____ Data supplied

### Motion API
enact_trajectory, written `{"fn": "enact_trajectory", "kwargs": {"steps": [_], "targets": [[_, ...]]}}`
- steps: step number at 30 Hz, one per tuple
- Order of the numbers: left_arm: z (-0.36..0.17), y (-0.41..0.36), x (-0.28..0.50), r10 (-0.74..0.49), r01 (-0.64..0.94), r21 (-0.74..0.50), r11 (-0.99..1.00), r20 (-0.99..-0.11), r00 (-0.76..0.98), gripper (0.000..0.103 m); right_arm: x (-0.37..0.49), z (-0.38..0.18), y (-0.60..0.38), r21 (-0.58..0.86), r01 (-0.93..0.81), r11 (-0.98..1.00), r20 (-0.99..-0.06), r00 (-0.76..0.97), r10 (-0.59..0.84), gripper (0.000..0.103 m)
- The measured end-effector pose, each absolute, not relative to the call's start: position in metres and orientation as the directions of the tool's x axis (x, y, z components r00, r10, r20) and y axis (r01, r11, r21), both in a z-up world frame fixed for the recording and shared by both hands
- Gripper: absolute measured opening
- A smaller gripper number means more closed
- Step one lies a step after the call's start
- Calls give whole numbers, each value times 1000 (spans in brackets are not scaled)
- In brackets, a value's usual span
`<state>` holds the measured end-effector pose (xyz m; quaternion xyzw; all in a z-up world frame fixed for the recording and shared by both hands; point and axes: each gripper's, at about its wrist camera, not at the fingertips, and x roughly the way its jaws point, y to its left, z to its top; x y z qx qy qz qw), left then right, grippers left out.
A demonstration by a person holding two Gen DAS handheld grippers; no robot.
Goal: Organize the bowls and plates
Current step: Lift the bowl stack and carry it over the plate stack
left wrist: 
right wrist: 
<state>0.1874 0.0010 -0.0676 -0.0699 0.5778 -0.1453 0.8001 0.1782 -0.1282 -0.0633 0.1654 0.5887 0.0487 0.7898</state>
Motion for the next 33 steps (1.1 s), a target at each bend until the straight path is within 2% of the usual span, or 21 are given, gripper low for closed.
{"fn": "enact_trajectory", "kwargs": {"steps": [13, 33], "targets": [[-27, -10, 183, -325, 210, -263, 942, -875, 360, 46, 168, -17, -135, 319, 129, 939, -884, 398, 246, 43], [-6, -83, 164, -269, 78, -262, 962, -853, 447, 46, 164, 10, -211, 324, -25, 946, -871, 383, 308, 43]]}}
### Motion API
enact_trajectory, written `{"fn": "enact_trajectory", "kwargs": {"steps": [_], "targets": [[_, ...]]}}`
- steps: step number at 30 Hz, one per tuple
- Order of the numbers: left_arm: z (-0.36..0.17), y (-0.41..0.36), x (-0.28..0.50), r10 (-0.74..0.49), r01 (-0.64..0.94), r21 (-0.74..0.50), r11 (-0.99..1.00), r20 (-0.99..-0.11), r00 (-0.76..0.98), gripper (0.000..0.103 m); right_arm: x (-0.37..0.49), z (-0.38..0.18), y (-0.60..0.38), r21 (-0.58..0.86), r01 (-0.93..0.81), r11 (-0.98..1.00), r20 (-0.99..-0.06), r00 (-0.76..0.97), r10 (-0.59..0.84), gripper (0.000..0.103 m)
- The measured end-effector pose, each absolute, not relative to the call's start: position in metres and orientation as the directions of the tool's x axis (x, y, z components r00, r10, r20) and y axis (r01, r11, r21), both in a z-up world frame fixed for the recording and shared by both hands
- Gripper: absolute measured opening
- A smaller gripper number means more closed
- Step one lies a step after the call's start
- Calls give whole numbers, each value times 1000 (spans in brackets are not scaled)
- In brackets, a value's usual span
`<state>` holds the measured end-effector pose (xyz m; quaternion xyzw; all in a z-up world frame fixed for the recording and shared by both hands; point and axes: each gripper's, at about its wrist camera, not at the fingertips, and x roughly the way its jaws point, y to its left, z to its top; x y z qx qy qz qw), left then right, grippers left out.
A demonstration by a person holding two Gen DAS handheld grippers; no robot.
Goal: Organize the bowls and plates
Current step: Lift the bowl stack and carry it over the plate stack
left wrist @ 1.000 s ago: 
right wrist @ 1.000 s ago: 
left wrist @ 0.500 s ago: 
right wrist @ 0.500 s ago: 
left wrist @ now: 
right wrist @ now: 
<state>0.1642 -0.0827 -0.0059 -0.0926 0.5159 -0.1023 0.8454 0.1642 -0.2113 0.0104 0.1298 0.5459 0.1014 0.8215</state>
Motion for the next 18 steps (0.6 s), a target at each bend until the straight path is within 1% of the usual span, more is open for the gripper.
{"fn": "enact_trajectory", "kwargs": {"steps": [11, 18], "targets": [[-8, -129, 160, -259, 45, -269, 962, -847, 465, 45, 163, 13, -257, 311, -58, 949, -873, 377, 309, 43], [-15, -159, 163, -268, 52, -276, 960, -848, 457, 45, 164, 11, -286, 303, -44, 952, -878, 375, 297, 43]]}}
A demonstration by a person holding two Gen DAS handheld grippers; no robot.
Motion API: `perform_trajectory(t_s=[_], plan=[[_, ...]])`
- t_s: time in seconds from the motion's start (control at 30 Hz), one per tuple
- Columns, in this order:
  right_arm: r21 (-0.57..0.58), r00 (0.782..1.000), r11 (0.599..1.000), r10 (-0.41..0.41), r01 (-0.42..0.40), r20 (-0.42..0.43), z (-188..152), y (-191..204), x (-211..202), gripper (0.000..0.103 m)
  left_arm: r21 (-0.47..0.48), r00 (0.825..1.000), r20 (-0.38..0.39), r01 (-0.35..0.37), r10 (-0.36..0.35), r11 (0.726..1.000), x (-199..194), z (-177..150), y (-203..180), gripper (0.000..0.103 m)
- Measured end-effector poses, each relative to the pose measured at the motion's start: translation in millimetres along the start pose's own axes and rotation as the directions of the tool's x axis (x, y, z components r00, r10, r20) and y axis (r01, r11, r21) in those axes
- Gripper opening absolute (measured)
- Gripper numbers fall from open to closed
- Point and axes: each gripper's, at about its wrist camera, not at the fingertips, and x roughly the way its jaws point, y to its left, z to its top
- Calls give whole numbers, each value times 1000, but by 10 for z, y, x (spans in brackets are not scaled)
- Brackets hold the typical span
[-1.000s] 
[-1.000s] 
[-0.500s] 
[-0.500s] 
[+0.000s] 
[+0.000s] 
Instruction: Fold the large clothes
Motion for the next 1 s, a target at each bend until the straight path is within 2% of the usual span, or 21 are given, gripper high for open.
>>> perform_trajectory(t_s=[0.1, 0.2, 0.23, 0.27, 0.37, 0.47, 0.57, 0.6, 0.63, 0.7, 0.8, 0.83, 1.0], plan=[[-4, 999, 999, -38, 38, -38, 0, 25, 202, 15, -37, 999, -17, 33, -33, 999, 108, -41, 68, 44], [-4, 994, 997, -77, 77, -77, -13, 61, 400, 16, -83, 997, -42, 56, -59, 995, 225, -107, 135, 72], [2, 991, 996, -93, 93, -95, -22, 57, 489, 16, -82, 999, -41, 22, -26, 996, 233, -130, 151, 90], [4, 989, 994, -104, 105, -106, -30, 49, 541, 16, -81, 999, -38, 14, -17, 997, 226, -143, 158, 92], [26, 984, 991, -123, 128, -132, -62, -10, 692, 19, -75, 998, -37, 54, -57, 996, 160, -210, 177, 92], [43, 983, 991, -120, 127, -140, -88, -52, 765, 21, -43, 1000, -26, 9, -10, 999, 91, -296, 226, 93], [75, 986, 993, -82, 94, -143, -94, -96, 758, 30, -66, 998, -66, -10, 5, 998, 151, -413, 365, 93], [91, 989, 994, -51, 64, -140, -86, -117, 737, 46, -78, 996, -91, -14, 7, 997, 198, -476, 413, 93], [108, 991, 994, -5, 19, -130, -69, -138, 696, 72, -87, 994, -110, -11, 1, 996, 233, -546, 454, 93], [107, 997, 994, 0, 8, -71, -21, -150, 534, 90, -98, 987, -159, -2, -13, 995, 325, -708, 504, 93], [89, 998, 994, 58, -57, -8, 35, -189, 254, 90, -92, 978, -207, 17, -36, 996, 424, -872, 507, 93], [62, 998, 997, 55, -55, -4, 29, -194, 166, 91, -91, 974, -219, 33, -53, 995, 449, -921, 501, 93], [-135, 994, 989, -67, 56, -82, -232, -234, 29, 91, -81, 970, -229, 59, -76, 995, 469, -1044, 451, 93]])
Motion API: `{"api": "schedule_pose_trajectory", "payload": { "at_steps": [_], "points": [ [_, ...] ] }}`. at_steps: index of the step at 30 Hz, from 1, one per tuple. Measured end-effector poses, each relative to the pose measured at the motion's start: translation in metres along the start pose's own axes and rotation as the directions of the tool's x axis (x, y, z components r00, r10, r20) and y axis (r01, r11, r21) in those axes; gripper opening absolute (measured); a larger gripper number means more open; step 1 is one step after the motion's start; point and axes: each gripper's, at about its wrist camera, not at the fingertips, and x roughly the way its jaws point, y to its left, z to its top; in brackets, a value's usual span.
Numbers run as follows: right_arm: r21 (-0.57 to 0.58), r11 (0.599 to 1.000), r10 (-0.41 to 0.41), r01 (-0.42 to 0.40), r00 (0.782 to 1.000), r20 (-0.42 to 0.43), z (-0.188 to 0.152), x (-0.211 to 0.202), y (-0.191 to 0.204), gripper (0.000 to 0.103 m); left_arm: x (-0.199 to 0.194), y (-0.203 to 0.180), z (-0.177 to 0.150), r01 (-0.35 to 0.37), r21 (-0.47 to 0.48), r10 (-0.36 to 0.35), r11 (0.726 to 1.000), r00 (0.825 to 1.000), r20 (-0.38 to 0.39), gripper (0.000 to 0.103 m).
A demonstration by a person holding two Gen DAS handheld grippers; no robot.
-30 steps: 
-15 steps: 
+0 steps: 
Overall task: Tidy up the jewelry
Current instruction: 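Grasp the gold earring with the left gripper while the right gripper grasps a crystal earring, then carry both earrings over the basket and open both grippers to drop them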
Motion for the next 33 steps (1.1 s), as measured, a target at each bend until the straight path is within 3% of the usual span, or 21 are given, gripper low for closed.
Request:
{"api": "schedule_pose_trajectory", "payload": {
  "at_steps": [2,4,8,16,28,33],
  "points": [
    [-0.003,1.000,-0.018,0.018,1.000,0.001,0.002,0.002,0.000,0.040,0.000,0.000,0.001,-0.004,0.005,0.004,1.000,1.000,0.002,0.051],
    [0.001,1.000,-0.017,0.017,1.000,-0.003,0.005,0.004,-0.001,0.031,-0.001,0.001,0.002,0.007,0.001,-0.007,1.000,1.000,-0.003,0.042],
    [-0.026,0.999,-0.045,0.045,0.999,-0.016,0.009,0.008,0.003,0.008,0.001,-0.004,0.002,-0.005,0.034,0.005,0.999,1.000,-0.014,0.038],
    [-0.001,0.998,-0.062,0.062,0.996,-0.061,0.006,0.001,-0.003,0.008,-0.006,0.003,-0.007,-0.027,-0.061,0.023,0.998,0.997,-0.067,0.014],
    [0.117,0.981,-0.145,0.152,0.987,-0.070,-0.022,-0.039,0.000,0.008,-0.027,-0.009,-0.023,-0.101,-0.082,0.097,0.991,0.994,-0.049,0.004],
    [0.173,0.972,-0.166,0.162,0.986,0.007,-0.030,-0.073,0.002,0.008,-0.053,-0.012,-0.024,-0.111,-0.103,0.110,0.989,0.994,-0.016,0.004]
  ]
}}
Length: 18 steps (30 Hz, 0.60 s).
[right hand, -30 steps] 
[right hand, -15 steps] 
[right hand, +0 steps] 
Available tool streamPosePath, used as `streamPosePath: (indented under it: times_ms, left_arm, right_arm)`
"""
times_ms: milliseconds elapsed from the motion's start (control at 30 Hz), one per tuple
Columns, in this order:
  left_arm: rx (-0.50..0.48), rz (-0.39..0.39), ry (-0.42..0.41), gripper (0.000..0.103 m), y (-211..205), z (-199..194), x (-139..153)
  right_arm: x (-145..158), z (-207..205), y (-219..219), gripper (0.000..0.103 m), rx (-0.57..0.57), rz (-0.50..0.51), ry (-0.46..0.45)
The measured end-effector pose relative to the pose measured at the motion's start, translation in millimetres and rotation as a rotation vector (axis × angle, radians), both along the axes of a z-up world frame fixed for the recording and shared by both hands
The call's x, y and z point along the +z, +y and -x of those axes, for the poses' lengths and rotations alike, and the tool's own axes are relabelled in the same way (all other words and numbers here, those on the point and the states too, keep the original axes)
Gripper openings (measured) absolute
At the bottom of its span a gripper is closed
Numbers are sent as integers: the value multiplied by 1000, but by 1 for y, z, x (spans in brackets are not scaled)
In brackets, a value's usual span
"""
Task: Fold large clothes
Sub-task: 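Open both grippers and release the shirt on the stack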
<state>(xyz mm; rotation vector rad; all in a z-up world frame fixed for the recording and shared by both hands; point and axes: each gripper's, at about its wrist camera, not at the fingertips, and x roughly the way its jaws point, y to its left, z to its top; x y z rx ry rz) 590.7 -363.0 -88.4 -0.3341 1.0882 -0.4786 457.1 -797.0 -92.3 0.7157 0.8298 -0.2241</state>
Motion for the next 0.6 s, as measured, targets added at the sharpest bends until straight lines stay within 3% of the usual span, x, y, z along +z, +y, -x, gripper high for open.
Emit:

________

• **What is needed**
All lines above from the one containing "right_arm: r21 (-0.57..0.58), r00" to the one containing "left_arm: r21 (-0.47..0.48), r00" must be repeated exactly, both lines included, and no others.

• **Reply to the exercise**
  right_arm: r21 (-0.57..0.58), r00 (0.782..1.000), r11 (0.599..1.000), r10 (-0.41..0.41), r01 (-0.42..0.40), r20 (-0.42..0.43), z (-188..152), y (-191..204), x (-211..202), gripper (0.000..0.103 m)
  left_arm: r21 (-0.47..0.48), r00 (0.825..1.000), r20 (-0.38..0.39), r01 (-0.35..0.37), r10 (-0.36..0.35), r11 (0.726..1.000), x (-199..194), z (-177..150), y (-203..180), gripper (0.000..0.103 m)

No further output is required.